こちらは、近いお店を取得する Database Functions
を作成するための SQL です。
create or replace function nearby_restaurants(lat float, long float)
returns table (id public.restaurants.id%TYPE, name public.restaurants.name%TYPE, lat float, long float, dist_meters float)
language sql
as $$
select id, name, st_y(location::geometry) as lat, st_x(location::geometry) as long, st_distance(location, st_point(long, lat)::geography) as dist_meters
from public.restaurants
order by location <-> st_point(long, lat)::geography;
$$;
以上、重要な点として、
- PostGIS 機能は拡張機能を別途許可することで利用可能になる
- location データは
0101000020E6100000A4DFBE0E9C91614044FAEDEBC0494240
みたいなエンコードされた文字列データの状態で保存される - デコードされたデータの取得には Database Functions を利用して SQL を書く必要がある
です。データを取り回すのに、Database Functions っていうのが必要なんですね。
Database Functions
Database Functions をクライアントサイドから利用するには、 RPC (Remote Procedure Call)で呼び出す必要があります。
RPC の呼び出し方は簡単で、例えば JavaScript クライアントからだと、以下のようになります。

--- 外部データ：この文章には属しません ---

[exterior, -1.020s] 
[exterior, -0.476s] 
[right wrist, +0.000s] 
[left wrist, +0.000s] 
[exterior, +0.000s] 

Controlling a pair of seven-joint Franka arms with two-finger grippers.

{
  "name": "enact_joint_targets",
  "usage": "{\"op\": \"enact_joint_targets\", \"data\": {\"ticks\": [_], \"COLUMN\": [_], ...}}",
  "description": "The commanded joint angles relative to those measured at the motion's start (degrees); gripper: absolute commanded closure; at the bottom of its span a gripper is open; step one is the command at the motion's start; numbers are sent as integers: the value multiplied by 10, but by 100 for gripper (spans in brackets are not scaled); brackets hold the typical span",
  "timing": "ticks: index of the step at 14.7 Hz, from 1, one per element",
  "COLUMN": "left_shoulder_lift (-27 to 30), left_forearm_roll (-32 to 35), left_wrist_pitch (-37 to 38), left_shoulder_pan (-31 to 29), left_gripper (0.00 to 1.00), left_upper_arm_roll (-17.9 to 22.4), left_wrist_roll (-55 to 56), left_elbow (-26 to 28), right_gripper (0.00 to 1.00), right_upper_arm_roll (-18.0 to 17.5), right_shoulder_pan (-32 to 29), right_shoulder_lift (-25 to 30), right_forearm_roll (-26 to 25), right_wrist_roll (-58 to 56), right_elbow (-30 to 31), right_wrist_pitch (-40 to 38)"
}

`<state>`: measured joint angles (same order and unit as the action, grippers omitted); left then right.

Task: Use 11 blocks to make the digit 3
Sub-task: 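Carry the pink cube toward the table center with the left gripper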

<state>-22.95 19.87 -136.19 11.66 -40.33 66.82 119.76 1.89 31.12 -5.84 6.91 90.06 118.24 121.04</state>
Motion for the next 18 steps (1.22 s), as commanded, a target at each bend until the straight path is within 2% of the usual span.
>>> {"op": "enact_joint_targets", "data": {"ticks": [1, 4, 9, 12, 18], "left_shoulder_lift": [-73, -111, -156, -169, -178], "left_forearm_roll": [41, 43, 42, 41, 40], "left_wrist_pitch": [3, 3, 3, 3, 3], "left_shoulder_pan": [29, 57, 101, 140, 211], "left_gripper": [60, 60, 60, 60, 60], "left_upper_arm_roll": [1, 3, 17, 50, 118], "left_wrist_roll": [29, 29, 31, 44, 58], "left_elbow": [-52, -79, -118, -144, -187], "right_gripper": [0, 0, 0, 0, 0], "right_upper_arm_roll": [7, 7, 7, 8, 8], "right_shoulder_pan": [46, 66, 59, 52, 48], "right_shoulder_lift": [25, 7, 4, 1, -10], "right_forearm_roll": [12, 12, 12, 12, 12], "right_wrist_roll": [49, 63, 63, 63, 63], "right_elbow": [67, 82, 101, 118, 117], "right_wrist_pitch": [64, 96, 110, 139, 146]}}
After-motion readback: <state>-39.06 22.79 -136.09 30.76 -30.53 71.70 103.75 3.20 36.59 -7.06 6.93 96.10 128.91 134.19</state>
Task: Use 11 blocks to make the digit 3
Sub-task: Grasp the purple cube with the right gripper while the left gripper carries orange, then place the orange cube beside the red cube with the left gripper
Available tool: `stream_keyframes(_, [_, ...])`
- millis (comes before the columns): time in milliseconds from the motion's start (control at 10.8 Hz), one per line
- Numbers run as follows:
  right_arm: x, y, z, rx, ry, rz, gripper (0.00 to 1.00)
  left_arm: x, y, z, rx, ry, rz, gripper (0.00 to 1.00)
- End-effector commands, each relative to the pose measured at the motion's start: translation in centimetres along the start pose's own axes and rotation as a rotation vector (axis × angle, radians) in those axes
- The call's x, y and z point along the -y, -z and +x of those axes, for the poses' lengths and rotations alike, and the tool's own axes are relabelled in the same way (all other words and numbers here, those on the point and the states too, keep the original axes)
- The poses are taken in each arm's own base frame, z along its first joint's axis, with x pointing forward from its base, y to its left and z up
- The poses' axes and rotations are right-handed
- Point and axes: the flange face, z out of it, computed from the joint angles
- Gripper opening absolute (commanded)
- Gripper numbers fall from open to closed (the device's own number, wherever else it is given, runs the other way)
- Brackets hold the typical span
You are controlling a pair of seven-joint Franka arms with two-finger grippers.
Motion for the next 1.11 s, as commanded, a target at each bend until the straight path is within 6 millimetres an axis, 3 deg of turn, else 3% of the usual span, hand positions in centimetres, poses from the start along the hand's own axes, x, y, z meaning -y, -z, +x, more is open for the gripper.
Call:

const { data, error } = await supabase.rpc('nearby_restaurants', {
lat: 40.807313,
long: -73.946713,
})
簡単ですね。
注意点
クライアントライブラリでは自由な SQL を記述できるわけではないので、位置情報取得の全てに Database Functions を書く必要があるということですね。
なので、取得自由度の高い SQL を書いてクライアントサイドでデータ整形するのか、それとも全ての取得パターンの Database Functions を書くのか、運用上のお悩みポイントが生まれそうです。
最後に
ここまで読んでいただきありがとうございました。
私は、位置情報および PostgreSQL に関しては完全な初心者でしたが、Supabase を利用して非常に簡単に位置情報データベースを導入することができました。